18p can cause heart defects and holoprosencephaly, a brain malformation, as well as thyroid problems, growth hormone deficiency, and impaired vision, and neurological issues, such as seizures or a movement disorder.

The symptoms of 18q, including Distal 18q- and Proximal 18q-, vary greatly and include short stature, intellectual disability, poor muscle tone (hypotonia), and malformations of the hands and feet.

The problems associated with Ring 18 depend on which parts of chromosome 18 are missing. Most people with Ring 18 have features that overlap with 18p- and Distal 18q-, including holoprosencephaly or a heart defect. Babies with Ring 18 may have jaundice, a cleft palate, or breathing or feeding difficulties.

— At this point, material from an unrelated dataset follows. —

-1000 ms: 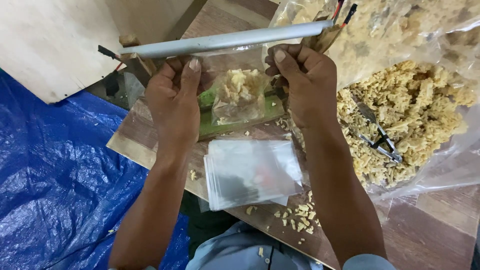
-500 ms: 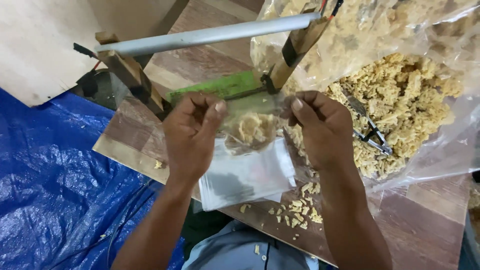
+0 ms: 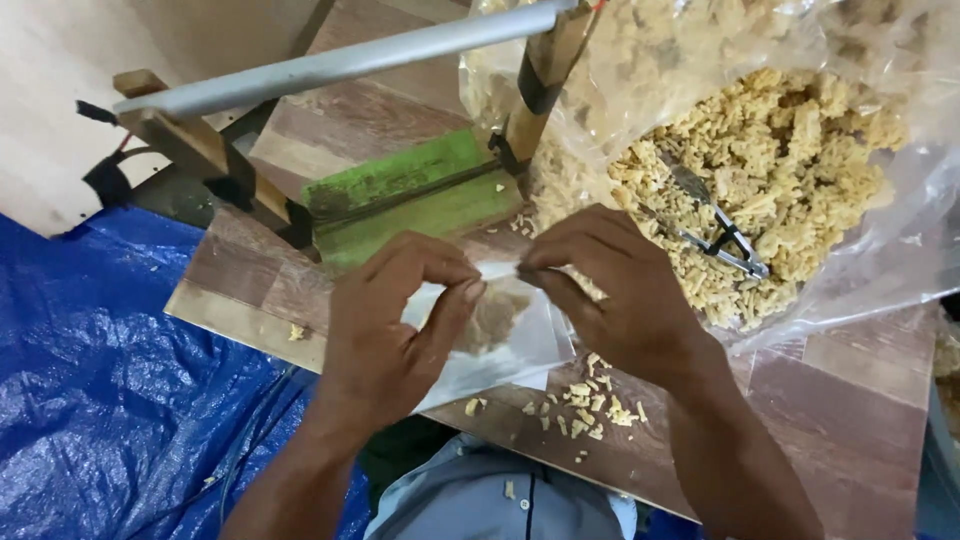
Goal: The person puts food into clear plastic bags by hand and using tongs, then seals the bags using a heat sealer.
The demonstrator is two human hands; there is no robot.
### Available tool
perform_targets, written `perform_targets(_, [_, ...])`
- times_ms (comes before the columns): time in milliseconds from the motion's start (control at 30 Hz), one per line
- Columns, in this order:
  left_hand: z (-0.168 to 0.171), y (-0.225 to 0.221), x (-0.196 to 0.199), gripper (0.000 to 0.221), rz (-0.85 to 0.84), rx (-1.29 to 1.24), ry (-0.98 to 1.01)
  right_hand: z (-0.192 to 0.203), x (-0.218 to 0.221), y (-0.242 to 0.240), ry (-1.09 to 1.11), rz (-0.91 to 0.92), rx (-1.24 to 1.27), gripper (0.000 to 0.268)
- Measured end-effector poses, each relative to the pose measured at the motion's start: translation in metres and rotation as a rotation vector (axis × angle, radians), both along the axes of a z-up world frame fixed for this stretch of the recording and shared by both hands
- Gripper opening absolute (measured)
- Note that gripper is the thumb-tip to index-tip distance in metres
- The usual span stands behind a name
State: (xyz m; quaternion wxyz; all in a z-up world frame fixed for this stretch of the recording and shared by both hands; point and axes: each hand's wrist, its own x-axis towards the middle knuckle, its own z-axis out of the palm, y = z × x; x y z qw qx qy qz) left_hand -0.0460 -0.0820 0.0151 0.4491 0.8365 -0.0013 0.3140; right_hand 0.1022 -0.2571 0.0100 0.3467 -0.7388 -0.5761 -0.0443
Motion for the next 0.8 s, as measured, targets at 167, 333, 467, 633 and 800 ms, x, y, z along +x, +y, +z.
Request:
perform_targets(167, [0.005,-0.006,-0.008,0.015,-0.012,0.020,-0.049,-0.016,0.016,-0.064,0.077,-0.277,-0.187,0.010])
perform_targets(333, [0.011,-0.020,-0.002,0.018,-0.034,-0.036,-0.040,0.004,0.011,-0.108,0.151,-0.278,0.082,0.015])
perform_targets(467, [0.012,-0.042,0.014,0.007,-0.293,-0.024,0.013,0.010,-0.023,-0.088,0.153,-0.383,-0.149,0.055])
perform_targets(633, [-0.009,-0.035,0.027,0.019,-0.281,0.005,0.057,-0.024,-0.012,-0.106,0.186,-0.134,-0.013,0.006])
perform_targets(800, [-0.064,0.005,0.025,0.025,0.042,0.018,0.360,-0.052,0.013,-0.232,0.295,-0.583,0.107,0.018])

Tetrasomy 18p can cause heart defects, spina bifida, hernias, foot abnormalities, seizures, kidney problems, hearing and vision difficulties, and breathing or feeding difficulties in newborns.

Trisomy 18 can cause complex medical problems, including defects of the heart, brain, spinal cord, and other internal organs. Cleft lips and palates are also more common in babies with Trisomy 18. They may have hand and foot anomalies. Babies with Trisomy 18 may have difficulty feeding properly and regulating their breathing and temperature.